Posts tagged internet

Posted 2 years ago

Full Circle: The Mainframe Returns

During a conversation with one of the elite few people whom I consider both close friends and experts in the business of information technology, it occurred to me that the current trend towards cloud computing is, somewhat ironically, a throwback to a computing model so old it pre dates the all-powerful Internet. I’m referring, of course, to The Mainframe.

You know the story. Once upon a time, when computers with the equivalent power of today’s wristwatches took up entire refrigerated rooms, hardware and processing power were at a premium. Early corporate networks therefore relied on the idea of many “dumb” terminals (little more than displays with keyboards) acting as the interface between multiple users and the central computing mass, the mainframe. Fixed storage, memory and processing time were all doled out to each user on a time-sharing basis.

IBM mainframe, circa stone age

Then the personal computing revolution gained momentum, a time of great strides and much rejoicing for all involved. The arrival of the World Wide Web finally made smut and funny cat pictures accessible to the masses, spurring major advances in the availability and effectiveness of high-speed communications in the process.

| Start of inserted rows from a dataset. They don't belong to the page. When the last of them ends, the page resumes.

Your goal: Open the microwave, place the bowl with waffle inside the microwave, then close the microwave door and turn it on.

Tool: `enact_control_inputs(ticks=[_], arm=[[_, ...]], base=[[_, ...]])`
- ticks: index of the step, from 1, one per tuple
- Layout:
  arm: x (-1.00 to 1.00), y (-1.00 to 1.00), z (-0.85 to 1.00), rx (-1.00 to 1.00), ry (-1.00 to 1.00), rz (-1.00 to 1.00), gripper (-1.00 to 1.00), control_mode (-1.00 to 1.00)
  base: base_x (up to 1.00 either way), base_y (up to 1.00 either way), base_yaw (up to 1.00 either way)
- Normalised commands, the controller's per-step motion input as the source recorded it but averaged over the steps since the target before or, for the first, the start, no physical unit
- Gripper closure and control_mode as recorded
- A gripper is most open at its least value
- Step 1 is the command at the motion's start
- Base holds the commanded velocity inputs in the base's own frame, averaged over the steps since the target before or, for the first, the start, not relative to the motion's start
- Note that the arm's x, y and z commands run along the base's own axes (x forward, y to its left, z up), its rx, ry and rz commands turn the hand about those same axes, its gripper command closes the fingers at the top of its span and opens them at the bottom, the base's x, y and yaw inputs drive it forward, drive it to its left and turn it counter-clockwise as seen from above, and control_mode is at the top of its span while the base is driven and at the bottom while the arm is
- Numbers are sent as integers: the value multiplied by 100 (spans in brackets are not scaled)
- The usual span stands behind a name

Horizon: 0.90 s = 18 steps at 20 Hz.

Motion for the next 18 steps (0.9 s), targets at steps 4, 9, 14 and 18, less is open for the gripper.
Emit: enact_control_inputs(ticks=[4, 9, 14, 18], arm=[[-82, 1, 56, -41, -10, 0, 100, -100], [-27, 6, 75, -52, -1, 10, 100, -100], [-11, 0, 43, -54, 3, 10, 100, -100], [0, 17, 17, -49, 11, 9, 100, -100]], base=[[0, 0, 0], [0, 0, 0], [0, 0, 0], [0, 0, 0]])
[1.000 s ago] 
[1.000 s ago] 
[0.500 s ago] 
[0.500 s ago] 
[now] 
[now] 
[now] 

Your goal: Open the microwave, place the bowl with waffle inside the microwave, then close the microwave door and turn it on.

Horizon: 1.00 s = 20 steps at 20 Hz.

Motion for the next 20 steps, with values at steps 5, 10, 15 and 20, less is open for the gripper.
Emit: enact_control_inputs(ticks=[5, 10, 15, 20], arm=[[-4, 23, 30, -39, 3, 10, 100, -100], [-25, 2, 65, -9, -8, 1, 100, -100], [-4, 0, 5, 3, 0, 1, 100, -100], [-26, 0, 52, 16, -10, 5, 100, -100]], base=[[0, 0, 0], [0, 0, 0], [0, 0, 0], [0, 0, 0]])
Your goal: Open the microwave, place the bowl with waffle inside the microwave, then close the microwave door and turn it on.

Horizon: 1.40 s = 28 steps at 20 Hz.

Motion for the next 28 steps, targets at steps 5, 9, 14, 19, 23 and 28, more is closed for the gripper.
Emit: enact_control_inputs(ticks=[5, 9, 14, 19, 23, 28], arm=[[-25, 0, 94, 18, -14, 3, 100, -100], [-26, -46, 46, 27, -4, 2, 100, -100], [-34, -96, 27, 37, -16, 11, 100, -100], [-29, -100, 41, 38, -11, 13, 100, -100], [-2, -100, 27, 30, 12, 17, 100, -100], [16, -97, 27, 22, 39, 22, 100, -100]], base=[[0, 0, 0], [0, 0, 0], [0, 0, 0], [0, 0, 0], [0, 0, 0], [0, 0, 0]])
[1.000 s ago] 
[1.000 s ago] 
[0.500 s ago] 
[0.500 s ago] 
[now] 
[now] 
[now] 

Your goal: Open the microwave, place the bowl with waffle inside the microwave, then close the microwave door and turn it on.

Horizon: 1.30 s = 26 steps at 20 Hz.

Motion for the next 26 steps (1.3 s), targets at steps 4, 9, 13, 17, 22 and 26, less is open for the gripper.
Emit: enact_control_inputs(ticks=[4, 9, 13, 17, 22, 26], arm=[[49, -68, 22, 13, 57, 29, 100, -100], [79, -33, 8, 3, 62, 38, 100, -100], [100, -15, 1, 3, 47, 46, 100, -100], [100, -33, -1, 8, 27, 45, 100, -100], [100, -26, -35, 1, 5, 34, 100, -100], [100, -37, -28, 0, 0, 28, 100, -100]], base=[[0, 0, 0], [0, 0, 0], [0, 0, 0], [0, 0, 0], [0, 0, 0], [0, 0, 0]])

Fast-forward to 2008. The average PC has more processing power than reasonably necessary, and whereas once the great bulk of processing resources tended to be dedicated to tasks such as science and medicine, today’s computing cycles get thrown into making Lara Croft’s breasts jiggle that  little bit more realistically on millions of household consoles and PC’s.

Enter Cloud Computing, stage left. As the Web’s arsenal of porn-delivery technologies evolves, the ability to achieve an almost desktop-like user experience on web applications is now within reach. Megacorps like Google, (and, eventually, Microsoft and Apple) cotton onto the fact that enticing users and their data to their own centralised services might be a good idea to safeguard their future revenues.

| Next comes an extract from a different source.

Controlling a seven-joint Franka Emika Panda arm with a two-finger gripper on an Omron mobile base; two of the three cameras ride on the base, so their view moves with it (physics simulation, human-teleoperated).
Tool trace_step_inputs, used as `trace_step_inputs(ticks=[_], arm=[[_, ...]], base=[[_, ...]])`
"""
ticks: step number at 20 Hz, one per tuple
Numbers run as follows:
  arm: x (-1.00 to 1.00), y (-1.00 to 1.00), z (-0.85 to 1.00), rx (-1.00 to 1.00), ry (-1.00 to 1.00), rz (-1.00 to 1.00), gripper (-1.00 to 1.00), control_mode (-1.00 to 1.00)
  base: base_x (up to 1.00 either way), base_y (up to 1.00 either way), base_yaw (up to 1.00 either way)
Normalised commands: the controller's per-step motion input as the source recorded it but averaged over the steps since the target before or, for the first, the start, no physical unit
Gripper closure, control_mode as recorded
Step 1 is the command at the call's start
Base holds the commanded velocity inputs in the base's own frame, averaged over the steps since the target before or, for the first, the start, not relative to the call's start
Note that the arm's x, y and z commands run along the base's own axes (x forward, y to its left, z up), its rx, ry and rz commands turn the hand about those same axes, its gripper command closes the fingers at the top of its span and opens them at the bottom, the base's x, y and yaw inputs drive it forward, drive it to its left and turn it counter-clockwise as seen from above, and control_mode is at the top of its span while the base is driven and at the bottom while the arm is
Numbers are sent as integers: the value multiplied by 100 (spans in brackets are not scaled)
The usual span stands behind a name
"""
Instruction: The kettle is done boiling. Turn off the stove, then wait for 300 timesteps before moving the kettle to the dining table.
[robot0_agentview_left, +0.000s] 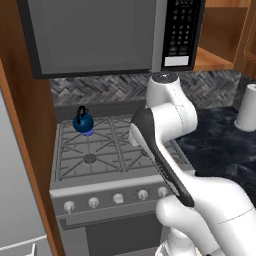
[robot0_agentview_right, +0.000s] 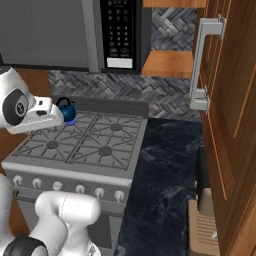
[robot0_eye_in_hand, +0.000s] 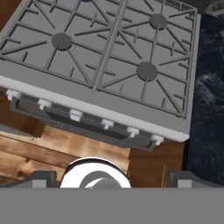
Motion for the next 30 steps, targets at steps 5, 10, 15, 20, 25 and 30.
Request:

Add in a shaky economy, and the sudden mass realization that not everyone needs a supercomputer in order to access FaceBook, and a new market segment of low-powered computing devices is born. The great Circle of Computing is almost complete.

Of course Google’s many cloud-computing services may be early signs that the mainframe model (albeit in a remote and less centralised sense) is on its way back, but it’s the advent of services like OnLive that really blow my mind. Have we really reached a stage where we can deliver massive amounts of computing power to relatively dumb devices, remotely, and in real time? If so, what chances does the humble desktop PC have against an infinitely scalable server farm?

Maybe going full circle is not that bad an idea. The severe reduction in constant hardware upgrades (have you seen what high-end video cards go for these days?) would be an immediate benefit of such a model, but there are other less-tangible potential benefits. Once the obsession with bigger-faster-more is removed from the PC purchasing equation, all that’s left is user experience, service accessibility, and style.

The moment both your sleek 52” flat-screen and your cheap netbook offer instant, cloud-based access to all the capabilities of today’s elite gaming PC’s, the realization of true ubiquitous computing gets one step closer to reality. Meanwhile, the question of operating system becomes moot, supplanted by the question “which services are best for me?”

Finally (and perhaps counter-intuitively) by giving up their information to the cloud, users will finally be able to use that information in the most effective way: however, wherever, and whenever they want.

Privacy concerns be damned. Sign me up, and jack me in.